- [WHAT YOU NEED TO DO] The answer should be one number, the count of lines in the data with "front".

- [DATA EXTRACTS]
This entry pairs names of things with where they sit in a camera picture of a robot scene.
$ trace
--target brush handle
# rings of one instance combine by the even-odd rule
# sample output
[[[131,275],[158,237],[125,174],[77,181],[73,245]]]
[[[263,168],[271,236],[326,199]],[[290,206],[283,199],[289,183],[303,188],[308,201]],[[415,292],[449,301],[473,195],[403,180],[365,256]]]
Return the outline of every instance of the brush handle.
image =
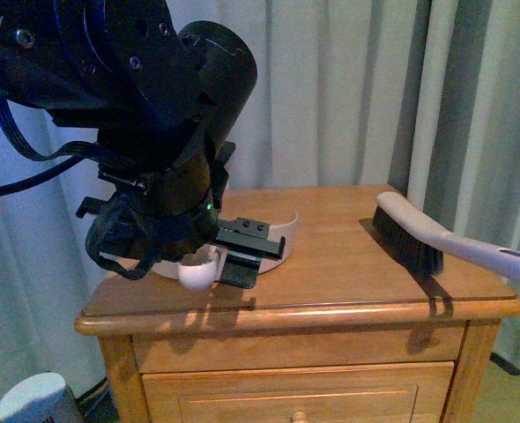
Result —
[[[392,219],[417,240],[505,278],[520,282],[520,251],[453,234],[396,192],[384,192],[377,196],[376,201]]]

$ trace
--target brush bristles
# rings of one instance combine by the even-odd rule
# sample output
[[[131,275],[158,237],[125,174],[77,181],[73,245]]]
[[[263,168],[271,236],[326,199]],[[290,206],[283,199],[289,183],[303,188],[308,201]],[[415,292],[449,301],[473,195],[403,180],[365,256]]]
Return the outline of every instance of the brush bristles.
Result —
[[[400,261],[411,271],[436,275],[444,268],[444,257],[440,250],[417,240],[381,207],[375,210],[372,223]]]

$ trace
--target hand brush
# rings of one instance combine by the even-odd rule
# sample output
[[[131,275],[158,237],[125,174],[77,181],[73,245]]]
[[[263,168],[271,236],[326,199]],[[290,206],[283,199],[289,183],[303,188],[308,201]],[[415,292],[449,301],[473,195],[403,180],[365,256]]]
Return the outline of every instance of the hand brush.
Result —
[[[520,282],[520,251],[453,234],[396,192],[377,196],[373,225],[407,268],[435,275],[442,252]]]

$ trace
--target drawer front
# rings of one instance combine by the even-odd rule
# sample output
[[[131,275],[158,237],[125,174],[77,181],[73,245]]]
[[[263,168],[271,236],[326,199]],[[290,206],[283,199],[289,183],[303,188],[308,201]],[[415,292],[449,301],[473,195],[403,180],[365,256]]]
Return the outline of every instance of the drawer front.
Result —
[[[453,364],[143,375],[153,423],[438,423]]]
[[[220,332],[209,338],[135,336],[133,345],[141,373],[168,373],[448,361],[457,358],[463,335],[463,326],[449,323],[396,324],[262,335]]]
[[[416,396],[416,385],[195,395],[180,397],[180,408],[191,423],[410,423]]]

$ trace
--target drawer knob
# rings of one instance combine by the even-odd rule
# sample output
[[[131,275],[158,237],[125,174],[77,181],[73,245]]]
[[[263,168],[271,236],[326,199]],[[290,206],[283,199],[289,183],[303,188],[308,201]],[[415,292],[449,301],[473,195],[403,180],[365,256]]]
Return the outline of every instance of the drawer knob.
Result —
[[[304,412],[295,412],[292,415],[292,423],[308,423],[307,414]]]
--
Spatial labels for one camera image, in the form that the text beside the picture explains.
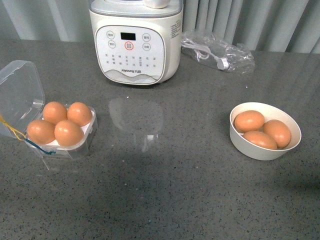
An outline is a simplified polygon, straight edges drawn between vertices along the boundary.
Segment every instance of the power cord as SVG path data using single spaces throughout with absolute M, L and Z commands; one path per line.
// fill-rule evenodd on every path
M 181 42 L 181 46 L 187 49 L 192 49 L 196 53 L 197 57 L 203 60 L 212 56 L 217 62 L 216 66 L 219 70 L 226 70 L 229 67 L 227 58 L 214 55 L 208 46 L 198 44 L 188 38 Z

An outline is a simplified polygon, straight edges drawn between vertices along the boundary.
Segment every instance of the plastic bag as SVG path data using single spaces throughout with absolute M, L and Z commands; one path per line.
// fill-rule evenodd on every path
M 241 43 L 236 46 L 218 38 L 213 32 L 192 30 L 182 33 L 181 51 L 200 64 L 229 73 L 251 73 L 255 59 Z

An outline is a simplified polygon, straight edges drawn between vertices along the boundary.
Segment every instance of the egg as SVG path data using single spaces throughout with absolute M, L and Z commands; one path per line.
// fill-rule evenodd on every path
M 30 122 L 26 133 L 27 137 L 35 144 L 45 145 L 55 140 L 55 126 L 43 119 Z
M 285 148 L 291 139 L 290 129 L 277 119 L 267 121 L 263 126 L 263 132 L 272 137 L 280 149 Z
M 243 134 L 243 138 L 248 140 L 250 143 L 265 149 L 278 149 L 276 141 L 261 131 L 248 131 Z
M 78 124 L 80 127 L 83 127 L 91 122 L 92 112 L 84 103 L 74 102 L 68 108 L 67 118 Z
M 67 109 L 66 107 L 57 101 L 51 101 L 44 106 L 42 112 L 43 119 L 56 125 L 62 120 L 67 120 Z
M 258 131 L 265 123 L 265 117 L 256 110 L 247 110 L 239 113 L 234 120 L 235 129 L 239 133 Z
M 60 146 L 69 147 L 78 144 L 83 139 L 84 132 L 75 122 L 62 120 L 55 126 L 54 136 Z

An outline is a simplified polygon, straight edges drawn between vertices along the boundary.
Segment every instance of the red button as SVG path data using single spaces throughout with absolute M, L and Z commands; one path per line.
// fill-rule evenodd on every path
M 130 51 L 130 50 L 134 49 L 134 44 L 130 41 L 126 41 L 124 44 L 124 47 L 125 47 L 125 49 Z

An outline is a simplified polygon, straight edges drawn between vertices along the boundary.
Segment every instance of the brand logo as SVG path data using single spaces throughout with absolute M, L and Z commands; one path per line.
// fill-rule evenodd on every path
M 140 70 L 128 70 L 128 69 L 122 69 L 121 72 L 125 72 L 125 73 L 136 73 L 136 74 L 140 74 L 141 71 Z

- [REPLY] 2